## Problem to solve
Transcribe all of the data exactly. Images stay out.

____

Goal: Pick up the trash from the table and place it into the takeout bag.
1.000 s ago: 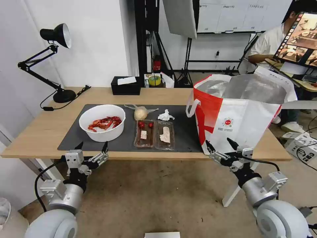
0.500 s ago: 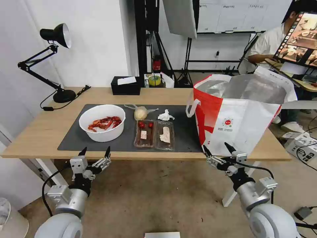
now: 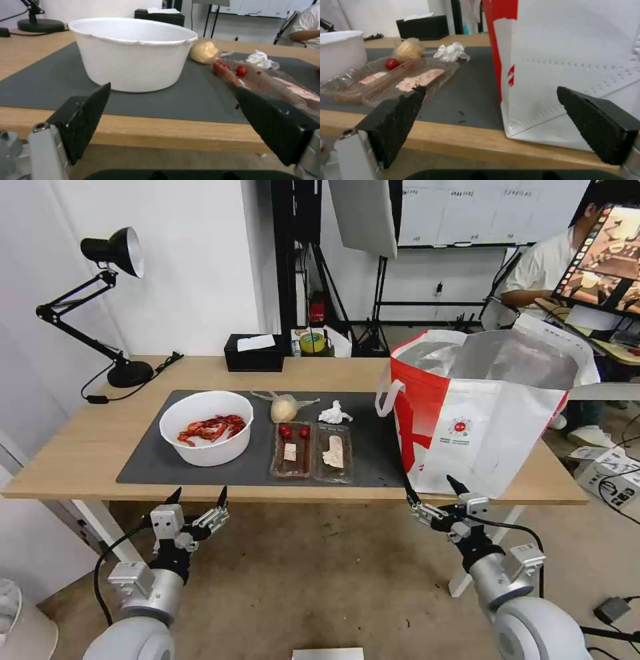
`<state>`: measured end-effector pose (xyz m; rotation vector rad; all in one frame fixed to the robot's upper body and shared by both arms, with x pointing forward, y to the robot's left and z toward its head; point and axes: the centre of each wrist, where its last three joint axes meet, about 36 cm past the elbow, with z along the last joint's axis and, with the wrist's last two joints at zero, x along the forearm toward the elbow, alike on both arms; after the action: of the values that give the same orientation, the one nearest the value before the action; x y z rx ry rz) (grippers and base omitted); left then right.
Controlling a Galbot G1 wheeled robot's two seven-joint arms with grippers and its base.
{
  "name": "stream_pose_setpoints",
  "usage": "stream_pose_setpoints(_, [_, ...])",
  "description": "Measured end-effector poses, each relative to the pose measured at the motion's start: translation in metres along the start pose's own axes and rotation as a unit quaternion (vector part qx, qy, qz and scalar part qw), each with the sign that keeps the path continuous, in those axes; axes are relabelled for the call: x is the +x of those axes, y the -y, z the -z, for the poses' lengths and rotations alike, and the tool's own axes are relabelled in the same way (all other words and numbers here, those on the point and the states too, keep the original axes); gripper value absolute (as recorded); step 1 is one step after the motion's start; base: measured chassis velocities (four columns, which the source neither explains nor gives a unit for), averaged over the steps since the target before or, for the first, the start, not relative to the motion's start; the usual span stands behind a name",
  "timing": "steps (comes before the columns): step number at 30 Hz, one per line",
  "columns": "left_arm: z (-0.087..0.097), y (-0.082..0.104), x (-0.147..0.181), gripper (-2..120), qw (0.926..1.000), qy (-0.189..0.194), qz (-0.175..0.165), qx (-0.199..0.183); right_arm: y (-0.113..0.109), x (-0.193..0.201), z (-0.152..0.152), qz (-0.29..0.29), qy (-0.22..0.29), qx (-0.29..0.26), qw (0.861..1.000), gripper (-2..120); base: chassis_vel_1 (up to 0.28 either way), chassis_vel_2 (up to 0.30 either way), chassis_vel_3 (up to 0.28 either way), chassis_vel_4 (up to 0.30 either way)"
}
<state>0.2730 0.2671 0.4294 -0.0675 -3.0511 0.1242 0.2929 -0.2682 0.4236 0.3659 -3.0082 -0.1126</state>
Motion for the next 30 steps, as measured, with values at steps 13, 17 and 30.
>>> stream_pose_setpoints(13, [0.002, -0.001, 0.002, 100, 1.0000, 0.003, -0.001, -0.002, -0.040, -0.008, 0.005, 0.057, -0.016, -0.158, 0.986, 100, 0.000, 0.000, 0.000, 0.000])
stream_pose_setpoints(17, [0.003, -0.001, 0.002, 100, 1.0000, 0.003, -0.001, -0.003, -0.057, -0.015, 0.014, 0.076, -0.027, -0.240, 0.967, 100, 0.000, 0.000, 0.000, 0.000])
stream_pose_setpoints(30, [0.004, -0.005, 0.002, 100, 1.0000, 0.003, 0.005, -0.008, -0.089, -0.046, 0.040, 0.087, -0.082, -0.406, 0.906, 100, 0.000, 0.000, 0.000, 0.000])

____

## Answer below
Goal: Pick up the trash from the table and place it into the takeout bag.
1.000 s ago: 
0.500 s ago: 
now: 
`<state>`: measured end-effector pose (xyz m; rotation vector rad; all in one frame fixed to the robot's upper body and shared by both arms, with x pointing forward, y to the robot's left and z toward its head; point and axes: the centre of each wrist, where its last three joint axes meet, about 36 cm past the elbow, with z along the last joint's axis and, with the wrist's last two joints at zero, x along the forearm toward the elbow, alike on both arms; after the action: of the values that give the same orientation, the one nearest the value before the action; x y z rx ry rz) (grippers and base omitted); left then right.
Controlling a Galbot G1 wheeled robot's two seven-joint arms with grippers and its base.
{
  "name": "stream_pose_setpoints",
  "usage": "stream_pose_setpoints(_, [_, ...])",
  "description": "Measured end-effector poses, each relative to the pose measured at the motion's start: translation in metres along the start pose's own axes and rotation as a unit quaternion (vector part qx, qy, qz and scalar part qw), each with the sign that keeps the path continuous, in those axes; axes are relabelled for the call: x is the +x of those axes, y the -y, z the -z, for the poses' lengths and rotations alike, and the tool's own axes are relabelled in the same way (all other words and numbers here, those on the point and the states too, keep the original axes); gripper value absolute (as recorded); step 1 is one step after the motion's start; base: measured chassis velocities (four columns, which the source neither explains nor gives a unit for), averaged over the steps since the target before or, for the first, the start, not relative to the motion's start; the usual span stands behind a name",
  "timing": "steps (comes before the columns): step number at 30 Hz, one per line",
  "columns": "left_arm: z (-0.087..0.097), y (-0.082..0.104), x (-0.147..0.181), gripper (-2..120), qw (0.926..1.000), qy (-0.189..0.194), qz (-0.175..0.165), qx (-0.199..0.183); right_arm: y (-0.113..0.109), x (-0.193..0.201), z (-0.152..0.152), qz (-0.29..0.29), qy (-0.22..0.29), qx (-0.29..0.26), qw (0.861..1.000), gripper (-2..120); base: chassis_vel_1 (up to 0.28 either way), chassis_vel_2 (up to 0.30 either way), chassis_vel_3 (up to 0.28 either way), chassis_vel_4 (up to 0.30 either way)"
}
<state>0.2730 0.2671 0.4294 -0.0675 -3.0511 0.1242 0.2929 -0.2682 0.4236 0.3659 -3.0082 -0.1126</state>
Motion for the next 30 steps, as measured, with values at steps 13, 17 and 30.
>>> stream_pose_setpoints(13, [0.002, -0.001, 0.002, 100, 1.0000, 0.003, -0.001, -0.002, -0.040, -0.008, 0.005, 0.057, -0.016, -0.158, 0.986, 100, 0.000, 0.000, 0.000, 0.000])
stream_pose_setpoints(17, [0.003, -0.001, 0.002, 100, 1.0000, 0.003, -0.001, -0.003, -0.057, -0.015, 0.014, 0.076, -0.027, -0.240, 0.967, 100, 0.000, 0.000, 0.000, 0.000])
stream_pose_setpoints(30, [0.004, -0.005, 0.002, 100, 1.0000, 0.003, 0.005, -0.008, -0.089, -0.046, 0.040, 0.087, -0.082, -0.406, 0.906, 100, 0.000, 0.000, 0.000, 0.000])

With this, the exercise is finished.